#### Exercise
Give the data below again exactly as it stands. Omit the pictures.
____________________
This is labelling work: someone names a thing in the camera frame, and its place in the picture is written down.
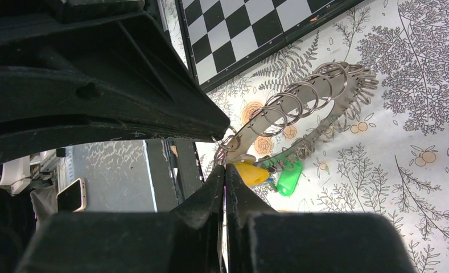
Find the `metal coil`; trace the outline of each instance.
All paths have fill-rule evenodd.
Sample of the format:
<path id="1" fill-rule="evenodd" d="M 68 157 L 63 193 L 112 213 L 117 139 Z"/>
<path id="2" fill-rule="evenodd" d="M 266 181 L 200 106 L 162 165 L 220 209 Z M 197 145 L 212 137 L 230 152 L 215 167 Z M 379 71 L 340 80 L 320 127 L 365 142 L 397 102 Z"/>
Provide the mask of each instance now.
<path id="1" fill-rule="evenodd" d="M 331 81 L 337 81 L 337 78 L 342 76 L 343 83 L 339 85 L 337 89 L 340 89 L 335 95 L 333 95 L 333 84 Z M 377 89 L 378 80 L 375 79 L 375 74 L 373 74 L 369 69 L 364 68 L 359 64 L 348 64 L 345 62 L 338 63 L 325 63 L 318 66 L 315 71 L 306 76 L 303 80 L 295 82 L 289 85 L 282 93 L 278 93 L 270 97 L 265 105 L 256 110 L 251 114 L 250 121 L 240 130 L 236 131 L 231 127 L 233 131 L 232 135 L 226 137 L 223 141 L 213 140 L 218 145 L 214 156 L 214 165 L 216 164 L 229 164 L 234 162 L 239 162 L 243 160 L 243 156 L 246 156 L 246 152 L 243 152 L 242 143 L 246 141 L 246 136 L 249 137 L 249 132 L 252 131 L 257 136 L 263 137 L 273 137 L 282 133 L 286 126 L 297 123 L 300 119 L 310 116 L 314 111 L 320 110 L 327 106 L 332 100 L 335 101 L 333 108 L 337 107 L 337 101 L 339 105 L 346 107 L 343 109 L 340 115 L 329 115 L 325 120 L 323 125 L 319 125 L 314 132 L 304 135 L 301 138 L 293 141 L 289 148 L 283 148 L 279 156 L 266 157 L 265 160 L 260 160 L 258 166 L 263 168 L 275 168 L 278 171 L 283 169 L 293 168 L 296 162 L 299 162 L 309 155 L 311 155 L 315 150 L 316 142 L 329 142 L 329 139 L 333 138 L 334 133 L 342 133 L 347 129 L 349 119 L 355 119 L 356 114 L 361 113 L 361 105 L 369 105 L 372 102 L 371 97 L 374 96 L 370 90 Z M 353 80 L 353 87 L 347 88 L 350 85 L 350 80 Z M 321 97 L 321 93 L 316 88 L 315 85 L 319 81 L 325 81 L 326 86 L 329 88 L 329 92 L 326 92 L 325 97 Z M 307 103 L 303 103 L 300 96 L 303 96 L 300 92 L 311 92 L 314 95 L 314 104 L 311 108 L 308 108 Z M 284 109 L 283 102 L 285 98 L 289 98 L 288 102 L 294 101 L 295 107 L 286 105 L 288 110 Z M 291 114 L 291 111 L 297 111 L 296 114 Z M 275 112 L 274 118 L 278 118 L 276 121 L 283 119 L 282 123 L 276 123 L 276 121 L 271 120 L 268 115 L 271 112 Z M 263 122 L 264 118 L 267 125 L 277 127 L 278 130 L 274 132 L 260 132 L 254 128 L 255 123 L 258 121 Z M 326 136 L 327 139 L 320 138 L 324 131 L 331 130 L 332 136 Z M 229 159 L 227 156 L 229 153 L 234 154 L 234 158 Z"/>

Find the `floral tablecloth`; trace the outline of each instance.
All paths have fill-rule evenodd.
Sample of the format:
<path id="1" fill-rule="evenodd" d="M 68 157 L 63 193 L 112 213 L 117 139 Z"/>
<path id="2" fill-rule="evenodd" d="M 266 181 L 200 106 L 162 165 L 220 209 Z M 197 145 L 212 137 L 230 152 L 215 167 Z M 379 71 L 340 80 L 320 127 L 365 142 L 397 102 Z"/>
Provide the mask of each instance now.
<path id="1" fill-rule="evenodd" d="M 166 14 L 184 58 L 173 0 Z M 449 272 L 449 0 L 364 1 L 209 96 L 240 128 L 267 98 L 329 61 L 376 72 L 373 102 L 349 130 L 317 146 L 290 197 L 268 185 L 253 190 L 280 211 L 383 215 L 418 272 Z M 249 153 L 260 158 L 289 147 L 329 110 L 259 137 Z M 208 174 L 216 145 L 197 146 Z"/>

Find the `chessboard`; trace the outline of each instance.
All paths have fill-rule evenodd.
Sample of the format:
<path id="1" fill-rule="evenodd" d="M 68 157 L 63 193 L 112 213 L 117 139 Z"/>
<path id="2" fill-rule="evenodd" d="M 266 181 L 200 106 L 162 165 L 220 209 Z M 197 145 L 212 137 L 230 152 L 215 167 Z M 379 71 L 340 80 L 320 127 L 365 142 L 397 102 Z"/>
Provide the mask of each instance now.
<path id="1" fill-rule="evenodd" d="M 189 69 L 208 92 L 363 0 L 177 0 Z"/>

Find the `green key tag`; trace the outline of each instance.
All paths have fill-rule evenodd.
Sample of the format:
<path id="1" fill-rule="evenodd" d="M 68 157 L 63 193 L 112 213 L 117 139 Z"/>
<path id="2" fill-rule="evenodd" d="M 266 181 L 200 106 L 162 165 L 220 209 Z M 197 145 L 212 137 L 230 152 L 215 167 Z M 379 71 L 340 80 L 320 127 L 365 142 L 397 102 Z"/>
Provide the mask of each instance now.
<path id="1" fill-rule="evenodd" d="M 284 163 L 286 167 L 291 168 L 291 163 L 286 161 Z M 299 176 L 303 169 L 301 162 L 296 162 L 292 169 L 284 169 L 279 176 L 276 188 L 282 196 L 290 196 L 295 191 L 298 184 Z"/>

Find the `yellow key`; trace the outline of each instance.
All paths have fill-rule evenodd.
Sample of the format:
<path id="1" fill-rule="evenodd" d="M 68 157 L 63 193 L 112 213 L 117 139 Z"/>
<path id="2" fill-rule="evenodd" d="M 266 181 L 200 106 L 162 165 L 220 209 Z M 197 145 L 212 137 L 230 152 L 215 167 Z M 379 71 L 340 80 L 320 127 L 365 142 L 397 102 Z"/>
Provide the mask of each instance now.
<path id="1" fill-rule="evenodd" d="M 255 167 L 246 163 L 235 163 L 244 184 L 248 187 L 256 186 L 268 179 L 269 172 L 265 169 Z"/>
____________________
#### Written answer
This is labelling work: someone names a thing in the camera frame, and its place in the picture is written down.
Find the `metal coil`; trace the outline of each instance.
All paths have fill-rule evenodd.
Sample of the format:
<path id="1" fill-rule="evenodd" d="M 68 157 L 63 193 L 112 213 L 117 139 Z"/>
<path id="2" fill-rule="evenodd" d="M 266 181 L 200 106 L 162 165 L 220 209 Z M 197 145 L 212 137 L 230 152 L 215 167 Z M 379 71 L 340 80 L 320 127 L 365 142 L 397 102 Z"/>
Provide the mask of each instance now.
<path id="1" fill-rule="evenodd" d="M 331 81 L 337 81 L 337 78 L 342 76 L 343 83 L 339 85 L 337 89 L 340 89 L 335 95 L 333 95 L 333 84 Z M 377 89 L 378 80 L 375 79 L 375 74 L 373 74 L 369 69 L 364 68 L 359 64 L 348 64 L 345 62 L 338 63 L 325 63 L 318 66 L 315 71 L 306 76 L 303 80 L 295 82 L 289 85 L 282 93 L 278 93 L 270 97 L 265 105 L 256 110 L 251 114 L 250 121 L 240 130 L 236 131 L 231 127 L 233 131 L 232 135 L 226 137 L 223 141 L 213 140 L 218 145 L 214 156 L 214 165 L 216 164 L 229 164 L 234 162 L 239 162 L 243 160 L 243 156 L 246 156 L 246 152 L 243 152 L 242 143 L 246 141 L 246 136 L 249 137 L 249 132 L 252 131 L 257 136 L 263 137 L 273 137 L 282 133 L 286 126 L 297 123 L 300 119 L 310 116 L 314 111 L 320 110 L 327 106 L 332 100 L 335 101 L 333 108 L 337 107 L 337 101 L 339 105 L 346 107 L 343 109 L 340 115 L 329 115 L 325 120 L 323 125 L 319 125 L 314 132 L 304 135 L 301 138 L 293 141 L 289 148 L 283 148 L 279 156 L 266 157 L 265 160 L 260 160 L 258 166 L 263 168 L 275 168 L 278 171 L 283 169 L 293 168 L 296 162 L 299 162 L 309 155 L 311 155 L 315 150 L 316 142 L 329 142 L 329 139 L 333 138 L 334 133 L 342 133 L 347 129 L 349 119 L 355 119 L 356 114 L 361 113 L 361 105 L 369 105 L 372 102 L 371 97 L 374 96 L 370 90 Z M 353 80 L 353 87 L 347 88 L 350 85 L 350 80 Z M 321 97 L 321 93 L 316 88 L 315 85 L 319 81 L 325 81 L 326 86 L 329 88 L 329 92 L 326 92 L 325 97 Z M 307 103 L 303 103 L 300 96 L 303 96 L 300 92 L 311 92 L 314 95 L 314 104 L 311 108 L 308 108 Z M 284 109 L 283 102 L 285 98 L 289 98 L 288 102 L 294 101 L 295 107 L 286 105 L 288 110 Z M 291 114 L 291 111 L 297 111 L 296 114 Z M 275 112 L 274 118 L 278 118 L 276 121 L 283 119 L 282 123 L 276 123 L 276 121 L 271 120 L 268 115 L 271 112 Z M 263 122 L 264 118 L 267 125 L 277 127 L 278 130 L 274 132 L 260 132 L 254 128 L 255 123 L 258 121 Z M 326 136 L 327 139 L 320 138 L 324 131 L 331 130 L 332 136 Z M 229 159 L 227 156 L 229 153 L 234 154 L 234 158 Z"/>

Find the `floral tablecloth`; trace the outline of each instance.
All paths have fill-rule evenodd.
Sample of the format:
<path id="1" fill-rule="evenodd" d="M 68 157 L 63 193 L 112 213 L 117 139 Z"/>
<path id="2" fill-rule="evenodd" d="M 266 181 L 200 106 L 162 165 L 220 209 Z M 197 145 L 212 137 L 230 152 L 215 167 Z M 379 71 L 340 80 L 320 127 L 365 142 L 397 102 Z"/>
Provide the mask of each instance now.
<path id="1" fill-rule="evenodd" d="M 166 14 L 184 58 L 173 0 Z M 449 272 L 449 0 L 364 1 L 209 96 L 240 128 L 267 98 L 329 61 L 376 72 L 373 102 L 349 130 L 317 146 L 290 197 L 268 185 L 253 190 L 280 211 L 383 215 L 418 272 Z M 249 153 L 260 158 L 289 147 L 329 110 L 259 137 Z M 208 174 L 216 145 L 197 146 Z"/>

Find the `chessboard`; trace the outline of each instance.
All paths have fill-rule evenodd.
Sample of the format:
<path id="1" fill-rule="evenodd" d="M 68 157 L 63 193 L 112 213 L 117 139 Z"/>
<path id="2" fill-rule="evenodd" d="M 266 181 L 200 106 L 162 165 L 220 209 Z M 197 145 L 212 137 L 230 152 L 215 167 Z M 379 71 L 340 80 L 320 127 L 365 142 L 397 102 Z"/>
Provide the mask of each instance now.
<path id="1" fill-rule="evenodd" d="M 189 69 L 208 92 L 363 0 L 177 0 Z"/>

Find the `green key tag`; trace the outline of each instance.
All paths have fill-rule evenodd.
Sample of the format:
<path id="1" fill-rule="evenodd" d="M 68 157 L 63 193 L 112 213 L 117 139 Z"/>
<path id="2" fill-rule="evenodd" d="M 266 181 L 200 106 L 162 165 L 220 209 Z M 197 145 L 212 137 L 230 152 L 215 167 Z M 379 71 L 340 80 L 320 127 L 365 142 L 397 102 Z"/>
Provide the mask of each instance now.
<path id="1" fill-rule="evenodd" d="M 284 163 L 286 167 L 291 168 L 291 163 L 286 161 Z M 299 176 L 303 169 L 301 162 L 296 162 L 292 169 L 284 169 L 279 176 L 276 188 L 282 196 L 290 196 L 295 191 L 298 184 Z"/>

Find the `yellow key`; trace the outline of each instance.
All paths have fill-rule evenodd.
Sample of the format:
<path id="1" fill-rule="evenodd" d="M 68 157 L 63 193 L 112 213 L 117 139 Z"/>
<path id="2" fill-rule="evenodd" d="M 266 181 L 200 106 L 162 165 L 220 209 Z M 197 145 L 212 137 L 230 152 L 215 167 Z M 379 71 L 340 80 L 320 127 L 365 142 L 397 102 Z"/>
Provide the mask of each instance now.
<path id="1" fill-rule="evenodd" d="M 255 167 L 246 163 L 235 163 L 244 184 L 248 187 L 256 186 L 268 179 L 269 172 L 265 169 Z"/>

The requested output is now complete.